• **ASSIGNED TASK**: Please transcribe exactly the lines from the one containing "for the green" through the end of the records below, both included, and nothing else.

--- INFORMATION ---

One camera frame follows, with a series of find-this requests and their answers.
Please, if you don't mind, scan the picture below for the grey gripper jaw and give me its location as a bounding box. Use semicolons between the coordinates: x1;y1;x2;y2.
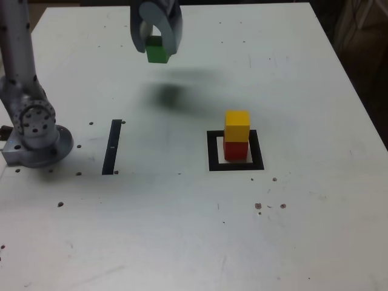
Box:
138;0;184;57
130;0;154;55

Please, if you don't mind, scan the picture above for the green cube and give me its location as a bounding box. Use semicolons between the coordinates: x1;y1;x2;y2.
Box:
144;35;169;64

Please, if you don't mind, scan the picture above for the yellow cube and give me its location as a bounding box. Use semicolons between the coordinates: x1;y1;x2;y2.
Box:
224;110;251;143

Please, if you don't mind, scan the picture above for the red cube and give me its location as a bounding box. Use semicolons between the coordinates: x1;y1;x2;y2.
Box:
223;139;250;161

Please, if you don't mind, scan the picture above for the black tape square outline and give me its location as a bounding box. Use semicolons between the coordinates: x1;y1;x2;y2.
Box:
206;129;265;172

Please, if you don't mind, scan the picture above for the black tape strip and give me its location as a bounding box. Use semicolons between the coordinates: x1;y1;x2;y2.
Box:
101;119;122;176

---

• **ANSWER FOR THIS EXERCISE**:
Please, if you don't mind, scan the picture above for the green cube and give me its location as a bounding box. Use semicolons between the coordinates: x1;y1;x2;y2.
Box:
144;35;169;64

Please, if you don't mind, scan the picture above for the yellow cube and give me its location as a bounding box. Use semicolons between the coordinates: x1;y1;x2;y2.
Box:
224;110;251;143

Please, if you don't mind, scan the picture above for the red cube and give me its location as a bounding box. Use semicolons between the coordinates: x1;y1;x2;y2.
Box:
223;139;250;161

Please, if you don't mind, scan the picture above for the black tape square outline and give me its location as a bounding box. Use semicolons between the coordinates: x1;y1;x2;y2.
Box:
206;129;265;172

Please, if you don't mind, scan the picture above for the black tape strip and give me its location as a bounding box. Use semicolons between the coordinates: x1;y1;x2;y2.
Box:
101;119;122;176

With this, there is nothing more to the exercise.